Problem requirements:
Where the listing below has a line with "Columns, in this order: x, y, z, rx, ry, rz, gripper", write out exactly that line and every line after it, stopping after the line with "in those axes".

Record excerpts:
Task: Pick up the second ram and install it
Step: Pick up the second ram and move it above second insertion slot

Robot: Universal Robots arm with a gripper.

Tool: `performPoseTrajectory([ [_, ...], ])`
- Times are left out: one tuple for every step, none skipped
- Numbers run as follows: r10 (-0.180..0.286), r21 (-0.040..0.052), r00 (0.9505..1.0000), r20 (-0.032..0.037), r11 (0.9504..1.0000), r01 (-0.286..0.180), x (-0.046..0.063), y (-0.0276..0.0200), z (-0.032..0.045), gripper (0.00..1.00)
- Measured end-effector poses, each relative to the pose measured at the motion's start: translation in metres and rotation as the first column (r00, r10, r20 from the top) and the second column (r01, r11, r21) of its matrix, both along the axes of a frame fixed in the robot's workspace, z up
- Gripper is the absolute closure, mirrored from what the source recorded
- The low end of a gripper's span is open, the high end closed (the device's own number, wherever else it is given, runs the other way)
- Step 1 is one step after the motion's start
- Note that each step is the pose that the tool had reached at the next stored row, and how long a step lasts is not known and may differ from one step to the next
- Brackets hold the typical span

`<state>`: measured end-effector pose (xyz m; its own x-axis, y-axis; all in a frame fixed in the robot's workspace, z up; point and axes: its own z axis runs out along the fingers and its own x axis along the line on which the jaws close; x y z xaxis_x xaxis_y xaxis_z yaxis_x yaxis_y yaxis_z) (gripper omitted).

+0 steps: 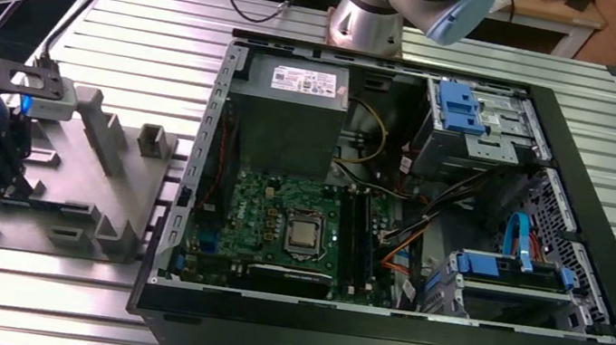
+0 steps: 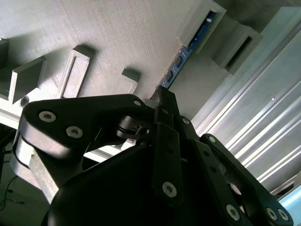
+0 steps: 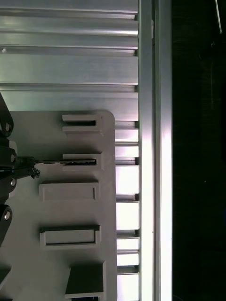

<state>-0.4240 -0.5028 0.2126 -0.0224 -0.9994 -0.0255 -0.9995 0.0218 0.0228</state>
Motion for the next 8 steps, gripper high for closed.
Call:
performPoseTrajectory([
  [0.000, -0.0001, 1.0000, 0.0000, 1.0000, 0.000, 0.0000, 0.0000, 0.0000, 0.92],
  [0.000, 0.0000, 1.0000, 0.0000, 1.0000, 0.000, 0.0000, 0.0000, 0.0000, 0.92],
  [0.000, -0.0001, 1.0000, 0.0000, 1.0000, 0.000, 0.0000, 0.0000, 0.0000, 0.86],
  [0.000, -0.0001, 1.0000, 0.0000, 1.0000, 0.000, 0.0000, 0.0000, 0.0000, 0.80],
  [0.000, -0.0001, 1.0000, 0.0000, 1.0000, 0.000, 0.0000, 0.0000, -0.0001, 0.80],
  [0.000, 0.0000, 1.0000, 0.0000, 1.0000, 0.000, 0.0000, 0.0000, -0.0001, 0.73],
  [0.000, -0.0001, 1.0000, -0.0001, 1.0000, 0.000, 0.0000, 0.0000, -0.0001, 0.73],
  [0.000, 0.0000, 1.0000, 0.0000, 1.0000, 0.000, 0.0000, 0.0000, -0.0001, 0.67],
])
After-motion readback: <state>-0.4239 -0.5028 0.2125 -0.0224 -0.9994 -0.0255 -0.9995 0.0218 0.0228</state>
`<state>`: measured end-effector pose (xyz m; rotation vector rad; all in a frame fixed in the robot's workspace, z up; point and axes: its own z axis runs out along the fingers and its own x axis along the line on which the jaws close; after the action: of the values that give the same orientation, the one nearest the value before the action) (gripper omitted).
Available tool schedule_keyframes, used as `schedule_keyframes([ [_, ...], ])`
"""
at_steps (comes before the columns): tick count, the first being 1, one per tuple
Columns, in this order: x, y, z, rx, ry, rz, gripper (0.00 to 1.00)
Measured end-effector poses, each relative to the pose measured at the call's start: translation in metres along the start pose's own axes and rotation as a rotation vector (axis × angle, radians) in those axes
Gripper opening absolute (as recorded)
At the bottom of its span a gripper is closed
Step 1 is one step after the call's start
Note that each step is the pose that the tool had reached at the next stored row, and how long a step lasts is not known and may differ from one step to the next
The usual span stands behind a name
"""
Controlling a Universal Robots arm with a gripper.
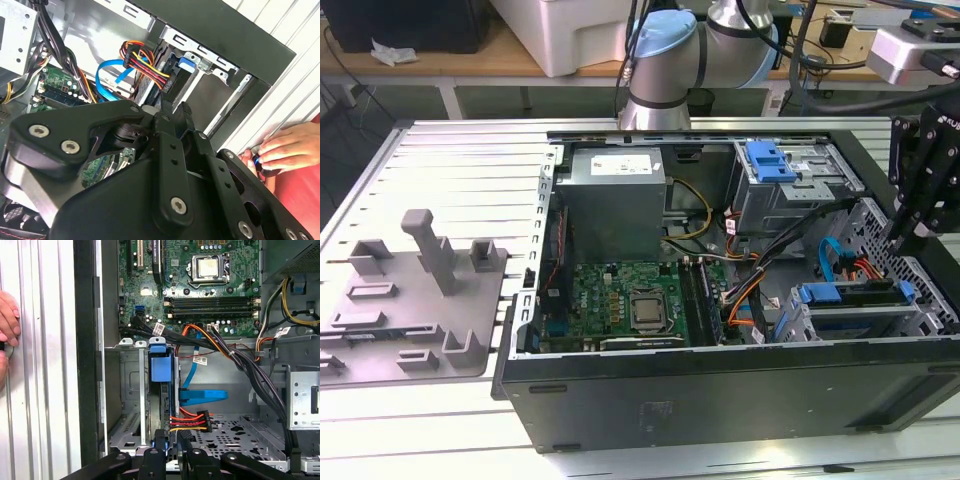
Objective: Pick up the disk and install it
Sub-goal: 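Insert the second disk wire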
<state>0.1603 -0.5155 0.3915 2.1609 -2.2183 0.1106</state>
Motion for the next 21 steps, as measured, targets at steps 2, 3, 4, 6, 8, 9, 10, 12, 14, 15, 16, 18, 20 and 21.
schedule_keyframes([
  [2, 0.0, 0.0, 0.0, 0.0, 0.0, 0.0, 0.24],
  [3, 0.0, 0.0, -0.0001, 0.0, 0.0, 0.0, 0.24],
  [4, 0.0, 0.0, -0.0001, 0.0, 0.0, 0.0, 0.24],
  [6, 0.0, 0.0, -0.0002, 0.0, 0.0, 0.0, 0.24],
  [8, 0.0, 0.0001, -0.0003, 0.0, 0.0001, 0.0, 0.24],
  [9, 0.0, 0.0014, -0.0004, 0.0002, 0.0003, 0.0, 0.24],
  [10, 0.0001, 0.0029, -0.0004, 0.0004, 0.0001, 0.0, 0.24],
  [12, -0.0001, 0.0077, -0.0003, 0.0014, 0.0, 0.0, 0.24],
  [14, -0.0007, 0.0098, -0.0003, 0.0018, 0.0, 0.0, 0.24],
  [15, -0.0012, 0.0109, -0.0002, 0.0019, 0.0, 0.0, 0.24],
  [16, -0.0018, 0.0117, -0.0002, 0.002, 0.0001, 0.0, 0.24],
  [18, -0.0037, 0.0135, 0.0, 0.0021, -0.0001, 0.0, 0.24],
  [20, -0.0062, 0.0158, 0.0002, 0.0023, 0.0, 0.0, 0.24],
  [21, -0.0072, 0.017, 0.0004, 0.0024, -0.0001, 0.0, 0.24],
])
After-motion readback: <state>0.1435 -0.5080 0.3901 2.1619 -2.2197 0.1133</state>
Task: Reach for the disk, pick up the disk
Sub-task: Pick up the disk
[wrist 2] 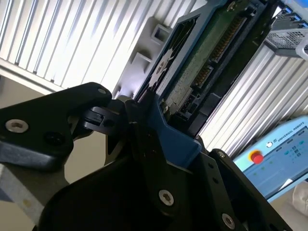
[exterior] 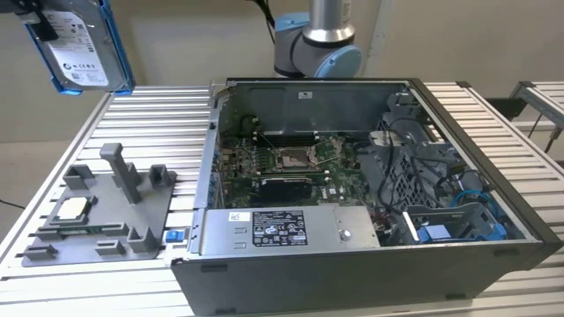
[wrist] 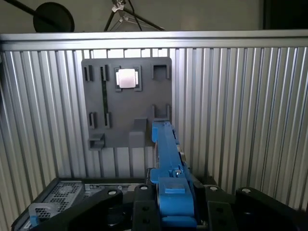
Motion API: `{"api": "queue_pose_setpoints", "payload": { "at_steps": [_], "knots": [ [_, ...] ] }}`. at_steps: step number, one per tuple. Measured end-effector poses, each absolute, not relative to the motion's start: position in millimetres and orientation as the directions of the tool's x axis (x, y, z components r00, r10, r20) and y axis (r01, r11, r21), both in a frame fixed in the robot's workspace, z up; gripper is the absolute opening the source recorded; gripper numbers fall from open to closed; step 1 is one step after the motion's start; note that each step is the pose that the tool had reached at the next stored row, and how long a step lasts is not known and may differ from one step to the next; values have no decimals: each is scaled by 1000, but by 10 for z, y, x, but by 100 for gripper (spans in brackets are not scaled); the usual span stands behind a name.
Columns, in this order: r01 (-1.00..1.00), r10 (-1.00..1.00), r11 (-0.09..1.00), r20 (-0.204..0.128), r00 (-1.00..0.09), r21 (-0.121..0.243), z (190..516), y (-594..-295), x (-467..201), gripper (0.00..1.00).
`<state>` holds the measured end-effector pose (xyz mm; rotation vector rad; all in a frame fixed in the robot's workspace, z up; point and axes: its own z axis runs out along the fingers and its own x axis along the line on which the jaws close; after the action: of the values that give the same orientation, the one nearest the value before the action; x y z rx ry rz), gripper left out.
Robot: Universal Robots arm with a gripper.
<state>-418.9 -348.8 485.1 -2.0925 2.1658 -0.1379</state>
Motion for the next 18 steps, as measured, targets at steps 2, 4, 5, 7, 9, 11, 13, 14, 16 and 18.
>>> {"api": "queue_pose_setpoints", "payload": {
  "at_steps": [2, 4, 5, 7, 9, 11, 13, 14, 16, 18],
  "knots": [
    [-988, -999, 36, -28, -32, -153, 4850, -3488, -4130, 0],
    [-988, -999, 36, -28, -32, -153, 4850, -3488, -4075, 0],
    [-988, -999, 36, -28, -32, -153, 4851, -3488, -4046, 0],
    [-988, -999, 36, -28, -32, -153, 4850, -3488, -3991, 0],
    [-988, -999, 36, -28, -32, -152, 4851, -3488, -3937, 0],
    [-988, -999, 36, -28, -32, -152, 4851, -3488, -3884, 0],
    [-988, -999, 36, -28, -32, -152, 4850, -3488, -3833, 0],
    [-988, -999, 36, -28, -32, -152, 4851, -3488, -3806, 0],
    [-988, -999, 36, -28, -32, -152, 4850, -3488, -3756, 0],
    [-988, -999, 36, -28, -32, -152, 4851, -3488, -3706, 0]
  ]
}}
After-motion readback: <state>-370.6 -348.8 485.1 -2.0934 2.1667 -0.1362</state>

Exercise result:
Columns, in this order: x, y, z, rx, ry, rz, gripper (0.00 to 1.00)
Measured end-effector poses, each relative to the pose measured at the call's start: translation in metres along the start pose's own axes and rotation as a rotation vector (axis × angle, radians) in those axes

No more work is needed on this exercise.